Premier objectif: la réalisation d’un réseau transeuropéen de transport répondant aux besoins civils et militaires. 95 projets à double usage sélectionnés ont déjà été sélectionnés dans 21 États membres. Il s’agit, par exemple, de renforcer les routes, les ponts ou de modifier l’écartement des rails pour assurer la fluidité du transport en cas de guerre ou de déplacement rapide de troupes par voie terrestre.
Moyens de transport
Deuxième objectif: Améliorer la connaissance au niveau de l’UE des moyens de transport disponibles, optimiser l’utilisation de ces capacités et combler les lacunes capacitaires au sein de l’Union. Deux priorités sont affichées par Bruxelles, auxquelles la Suisse, pays associé, pourrait contribuer: des systèmes numériques d’échange d’informations, et une mutualisation des moyens de transport aérien de fret hors gabarit, c’est-à-dire l’achat d’avions-cargos dont les capacités dépassent celles du A400 d’Airbus.
«Les forces des États membres de l’UE doivent être en mesure d’assurer le transport militaire de matériel, de marchandises et de passagers au sein de l’Union et au-delà de ses frontières extérieures, tout en minimisant et en atténuant l’impact de ces transports sur le trafic civil, et de répondre rapidement et à une échelle suffisante aux crises qui éclatent aux frontières extérieures de l’UE et au-delà. En outre, l’agression russe contre l’Ukraine montre chaque jour à quel point il est important d’acheminer l’aide et les fournitures militaires aussi rapidement et sans accroc que possible» poursuit le texte présenté à Bruxelles. Avant de lister des «obstacles significatifs»: règles nationales divergentes, procédures fragmentées, absence d’une coordination claire…
Double usage
«L’infrastructure de transport de l’UE n’est pas suffisamment adaptée aux besoins à double usage et reste vulnérable aux perturbations. L’accès aux carburants pour les opérations de transport militaire demeure un défi. Les capacités de transport à double usage, essentielles pour les opérations de transport militaire, restent limitées» poursuit le texte.

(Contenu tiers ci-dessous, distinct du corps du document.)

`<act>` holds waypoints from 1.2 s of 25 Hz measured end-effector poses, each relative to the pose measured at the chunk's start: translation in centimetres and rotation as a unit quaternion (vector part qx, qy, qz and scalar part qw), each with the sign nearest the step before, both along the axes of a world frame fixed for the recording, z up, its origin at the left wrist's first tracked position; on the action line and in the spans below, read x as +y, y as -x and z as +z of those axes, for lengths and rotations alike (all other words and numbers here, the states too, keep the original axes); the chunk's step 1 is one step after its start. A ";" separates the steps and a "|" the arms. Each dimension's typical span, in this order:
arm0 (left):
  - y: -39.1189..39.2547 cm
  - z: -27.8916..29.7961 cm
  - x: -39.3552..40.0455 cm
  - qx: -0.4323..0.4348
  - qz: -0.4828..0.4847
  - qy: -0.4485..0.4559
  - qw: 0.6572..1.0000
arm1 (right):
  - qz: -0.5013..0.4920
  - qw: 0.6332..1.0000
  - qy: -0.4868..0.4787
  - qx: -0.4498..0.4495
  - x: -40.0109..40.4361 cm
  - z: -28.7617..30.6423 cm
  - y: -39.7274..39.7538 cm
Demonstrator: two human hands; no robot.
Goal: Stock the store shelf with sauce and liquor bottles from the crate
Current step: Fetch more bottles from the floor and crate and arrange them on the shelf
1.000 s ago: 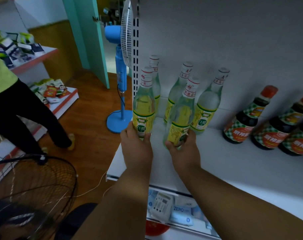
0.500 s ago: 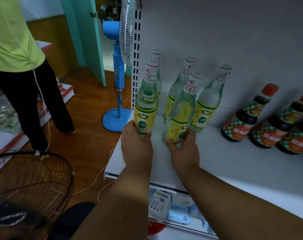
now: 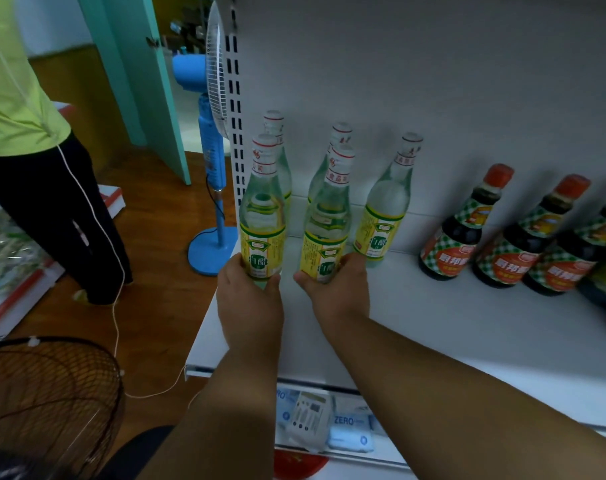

Ce «Schengen militaire» désigne une zone dans laquelle les armes et les troupes pourraient circuler aussi librement que les citoyens ordinaires dans la zone de libre circulation dont la Suisse est membre à part entière depuis 2008. Les règles normales de transport pourraient être suspendues en cas d’urgence, donnant aux armées un accès prioritaire aux infrastructures et aux services essentiels. Il faut environ 45 jours pour transporter des troupes depuis les ports stratégiques occidentaux vers les pays limitrophes de la Russie ou de l’Ukraine. L’ambition de ce plan sur la mobilité militaire est de réduire ce délai à cinq, voire trois jours. L’un des projets phares est celui de la liaison ferroviaire Rail Baltica, ligne à grande vitesse reliant l’Estonie à la Pologne, via la Lettonie et la Lituanie.
En 2023, la France avait dû renoncer à envoyer par voie terrestre des chars en Roumanie après l’invasion russe de l’Ukraine, les douanes allemandes les jugeant trop lourds pour les routes locales. Ils avaient dû transiter par bateau via la Méditerranée.